Hide Forgot
Description of problem: Running luci in a dedicated VM (RH6.1) and ricci on a physical box (RH6.1). When clicking around in luci, some requests load fine and intermittently others just hang. It is clearly ricci hanging, as restarting ricci on the client makes luci return an error. Normally clicking a few more times on the same link eventually loads the page. Luci was responding fine up until the point that I got my first 1 node cluster configured with a running service (MySQL). Version-Release number of selected component (if applicable): luci-0.23.0-13.el6.x86_64 ricci-0.16.2-35.el6.x86_64 How reproducible: Always.
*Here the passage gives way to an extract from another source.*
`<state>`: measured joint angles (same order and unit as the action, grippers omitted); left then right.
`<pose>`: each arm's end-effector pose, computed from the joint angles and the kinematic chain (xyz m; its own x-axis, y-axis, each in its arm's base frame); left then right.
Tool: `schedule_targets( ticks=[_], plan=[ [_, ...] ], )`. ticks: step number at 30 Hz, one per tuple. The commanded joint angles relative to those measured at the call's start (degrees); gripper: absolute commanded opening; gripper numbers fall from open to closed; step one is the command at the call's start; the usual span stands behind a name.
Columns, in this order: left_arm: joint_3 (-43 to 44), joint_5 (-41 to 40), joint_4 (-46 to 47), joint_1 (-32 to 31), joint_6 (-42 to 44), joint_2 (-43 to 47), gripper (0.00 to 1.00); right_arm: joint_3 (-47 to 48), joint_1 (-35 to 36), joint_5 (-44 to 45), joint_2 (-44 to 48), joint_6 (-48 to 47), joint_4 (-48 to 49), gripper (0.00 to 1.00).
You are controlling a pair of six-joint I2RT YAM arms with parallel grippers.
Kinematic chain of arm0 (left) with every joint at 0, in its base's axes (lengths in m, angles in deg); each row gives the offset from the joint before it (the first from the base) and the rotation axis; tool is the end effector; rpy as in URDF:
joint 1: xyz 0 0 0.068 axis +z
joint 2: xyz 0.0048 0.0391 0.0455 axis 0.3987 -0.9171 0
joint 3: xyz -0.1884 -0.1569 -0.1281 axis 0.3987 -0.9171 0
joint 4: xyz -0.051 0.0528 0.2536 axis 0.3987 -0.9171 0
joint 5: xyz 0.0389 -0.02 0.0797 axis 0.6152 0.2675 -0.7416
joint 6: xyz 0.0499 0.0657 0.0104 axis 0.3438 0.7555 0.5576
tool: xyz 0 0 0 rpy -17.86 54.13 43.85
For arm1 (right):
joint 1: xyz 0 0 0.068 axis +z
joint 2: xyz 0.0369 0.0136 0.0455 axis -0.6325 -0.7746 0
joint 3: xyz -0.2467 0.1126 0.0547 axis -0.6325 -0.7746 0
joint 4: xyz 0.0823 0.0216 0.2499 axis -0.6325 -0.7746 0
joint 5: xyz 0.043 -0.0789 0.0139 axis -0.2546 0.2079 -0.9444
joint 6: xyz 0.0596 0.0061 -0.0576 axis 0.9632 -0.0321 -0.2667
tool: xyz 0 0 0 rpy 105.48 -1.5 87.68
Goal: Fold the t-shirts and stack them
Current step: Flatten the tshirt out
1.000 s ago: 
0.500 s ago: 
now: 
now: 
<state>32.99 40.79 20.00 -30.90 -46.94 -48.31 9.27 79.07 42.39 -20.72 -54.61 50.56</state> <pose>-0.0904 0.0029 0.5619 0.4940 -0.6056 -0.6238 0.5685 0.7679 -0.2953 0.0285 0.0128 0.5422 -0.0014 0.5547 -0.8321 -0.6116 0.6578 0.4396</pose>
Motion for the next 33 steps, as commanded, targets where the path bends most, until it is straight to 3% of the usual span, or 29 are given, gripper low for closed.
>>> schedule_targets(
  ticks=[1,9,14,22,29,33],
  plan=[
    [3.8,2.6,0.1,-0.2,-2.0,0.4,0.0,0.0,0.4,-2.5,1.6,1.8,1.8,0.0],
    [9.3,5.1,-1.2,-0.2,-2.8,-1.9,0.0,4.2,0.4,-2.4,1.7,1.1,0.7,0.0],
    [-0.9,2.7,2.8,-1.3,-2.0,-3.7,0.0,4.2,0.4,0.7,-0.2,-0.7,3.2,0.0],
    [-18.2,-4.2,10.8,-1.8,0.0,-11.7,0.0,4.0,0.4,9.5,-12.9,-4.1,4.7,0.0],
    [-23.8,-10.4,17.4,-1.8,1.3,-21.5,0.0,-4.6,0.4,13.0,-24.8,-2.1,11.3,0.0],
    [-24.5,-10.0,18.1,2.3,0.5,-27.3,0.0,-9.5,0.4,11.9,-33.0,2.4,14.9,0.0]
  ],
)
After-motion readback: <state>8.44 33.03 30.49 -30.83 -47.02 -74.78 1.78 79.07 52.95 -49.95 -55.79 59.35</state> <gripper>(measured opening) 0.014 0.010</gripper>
Steps to Reproduce: 1. Open luci (https://<ip>:8084) 2. Click on "Manage Clusters" 3. Even clicking on manage clusters often hangs. Otherwise any other link will intermittently hang. Actual results: Browser shows "Waiting for <luci host>..." forever (never loads). Expected results: Quickly load up the requested page. Additional info: Starting up ricci in debug mode shows the following for a successful request: client added ClientInstance.cpp:144: exception: SSL_read() error: SSL_ERROR_SYSCALL: Success request completed in 299 milliseconds client removed Whenever a hanging request takes place, I see the following: client added ClientInstance.cpp:144: exception: Receive timeout request completed in 121544 milliseconds client removed Luci simply shows "20:19:50,243 ERROR [luci.lib.ricci_communicator] An empty XML response was recei ved from <ricci host>:11111"
FWIW, starting up ricci shows: # ricci -f -d -u ricci failed to load authorized CAs failed to load authorized CAs Is this concerning?
Which version of modcluster do you have installed on both nodes?
Also, can you temporarily disable selinux, reboot and verify that you get the same "failed to load authorized CAs" error.
SELinux is already disabled, Chris. As for modcluster, it is only installed on the ricci (client) side: modcluster-0.16.2-10.el6.x86_64
Interesting... yesterday I deleted the cluster and started again. Now I can't reproduce the problem! And starting up ricci doesn't show the "failed to load authorized CAs" anymore!?
I'm closing this bug now since we don't have a reproducer, but if it happens again, please re-open this bug and send the contents of your '/var/lib/ricci' directory. This is where ricci attempts to open up it's certificates, if there are errors in there, we should be able to detect them. Thanks!
Hi Chris, I am able to replicate this issue again, however the luci part is running on RHEL 6.1, and the ricci/modcluster client is RHEL 5.7. When I try to create the cluster, it just hangs and on starting up ricci in debug mode, it shows: # ricci -d -f -u 102 failed to load authorized CAs failed to load authorized CAs client added client added exception: SSL_read() error: SSL_ERROR_SYSCALL: Success request completed in 119 milliseconds client added exception: SSL_read() error: SSL_ERROR_SYSCALL: Success request completed in 77 milliseconds exception: SSL_read() error: SSL_ERROR_SYSCALL: Success request completed in 141 milliseconds client removed client removed client removed The files in /var/lib/ricci/certs are: # find . . ./clients ./clients/client_cert_sJw8uX ./cacert.config ./privkey.pem ./cacert.pem Any ideas?
In ricci_defines.h #define CLIENT_AUTH_CAs_PATH "/var/lib/ricci/certs/auth_CAs.pem" ricci read the client CA from this file.
I don't believe running luci on 6.1 and the clients on 5.7 is supported. If you're configuring 5.7 nodes you'll want to use conga on 5.7.